=== Begin Enclosure ===

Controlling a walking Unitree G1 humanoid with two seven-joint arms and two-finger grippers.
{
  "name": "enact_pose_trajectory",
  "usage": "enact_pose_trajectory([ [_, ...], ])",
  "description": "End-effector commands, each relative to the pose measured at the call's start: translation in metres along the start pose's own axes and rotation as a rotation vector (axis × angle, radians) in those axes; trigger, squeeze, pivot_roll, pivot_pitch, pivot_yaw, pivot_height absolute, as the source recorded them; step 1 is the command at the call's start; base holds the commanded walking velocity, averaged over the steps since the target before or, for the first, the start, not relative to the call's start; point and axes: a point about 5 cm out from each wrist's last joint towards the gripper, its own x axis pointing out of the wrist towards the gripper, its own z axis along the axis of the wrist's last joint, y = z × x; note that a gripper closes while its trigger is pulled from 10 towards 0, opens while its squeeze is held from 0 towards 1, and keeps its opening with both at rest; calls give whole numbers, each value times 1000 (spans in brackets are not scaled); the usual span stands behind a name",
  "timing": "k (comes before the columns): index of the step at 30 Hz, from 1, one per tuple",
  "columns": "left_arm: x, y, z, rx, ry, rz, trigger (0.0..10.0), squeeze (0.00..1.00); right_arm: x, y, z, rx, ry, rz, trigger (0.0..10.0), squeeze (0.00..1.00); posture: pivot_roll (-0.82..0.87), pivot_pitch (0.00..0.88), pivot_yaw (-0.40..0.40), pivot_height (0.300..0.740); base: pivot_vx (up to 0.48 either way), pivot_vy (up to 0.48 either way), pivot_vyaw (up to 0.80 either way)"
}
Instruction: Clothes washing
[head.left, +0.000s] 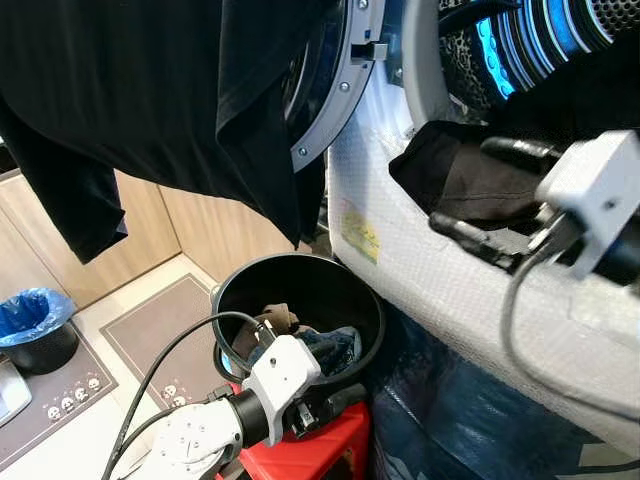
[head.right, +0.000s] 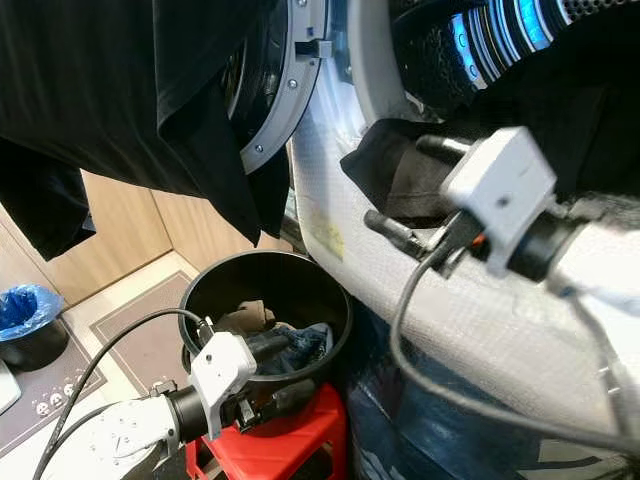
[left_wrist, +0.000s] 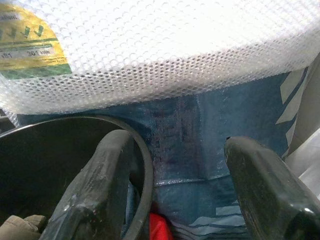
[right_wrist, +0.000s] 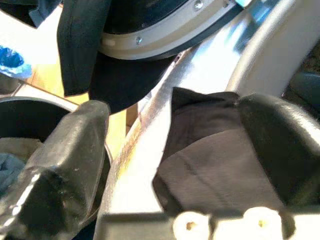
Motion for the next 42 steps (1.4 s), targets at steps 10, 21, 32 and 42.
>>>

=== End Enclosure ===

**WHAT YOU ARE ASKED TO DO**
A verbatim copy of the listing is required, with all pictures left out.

**ANSWER BOX**
Controlling a walking Unitree G1 humanoid with two seven-joint arms and two-finger grippers.
{
  "name": "enact_pose_trajectory",
  "usage": "enact_pose_trajectory([ [_, ...], ])",
  "description": "End-effector commands, each relative to the pose measured at the call's start: translation in metres along the start pose's own axes and rotation as a rotation vector (axis × angle, radians) in those axes; trigger, squeeze, pivot_roll, pivot_pitch, pivot_yaw, pivot_height absolute, as the source recorded them; step 1 is the command at the call's start; base holds the commanded walking velocity, averaged over the steps since the target before or, for the first, the start, not relative to the call's start; point and axes: a point about 5 cm out from each wrist's last joint towards the gripper, its own x axis pointing out of the wrist towards the gripper, its own z axis along the axis of the wrist's last joint, y = z × x; note that a gripper closes while its trigger is pulled from 10 towards 0, opens while its squeeze is held from 0 towards 1, and keeps its opening with both at rest; calls give whole numbers, each value times 1000 (spans in brackets are not scaled); the usual span stands behind a name",
  "timing": "k (comes before the columns): index of the step at 30 Hz, from 1, one per tuple",
  "columns": "left_arm: x, y, z, rx, ry, rz, trigger (0.0..10.0), squeeze (0.00..1.00); right_arm: x, y, z, rx, ry, rz, trigger (0.0..10.0), squeeze (0.00..1.00); posture: pivot_roll (-0.82..0.87), pivot_pitch (0.00..0.88), pivot_yaw (-0.40..0.40), pivot_height (0.300..0.740); base: pivot_vx (up to 0.48 either way), pivot_vy (up to 0.48 either way), pivot_vyaw (up to 0.80 either way)"
}
Instruction: Clothes washing
[head.left, +0.000s] 
[head.right, +0.000s] 
[left_wrist, +0.000s] 
[right_wrist, +0.000s] 
Motion for the next 42 steps (1.4 s), targets at steps 10, 21, 32 and 42.
>>>

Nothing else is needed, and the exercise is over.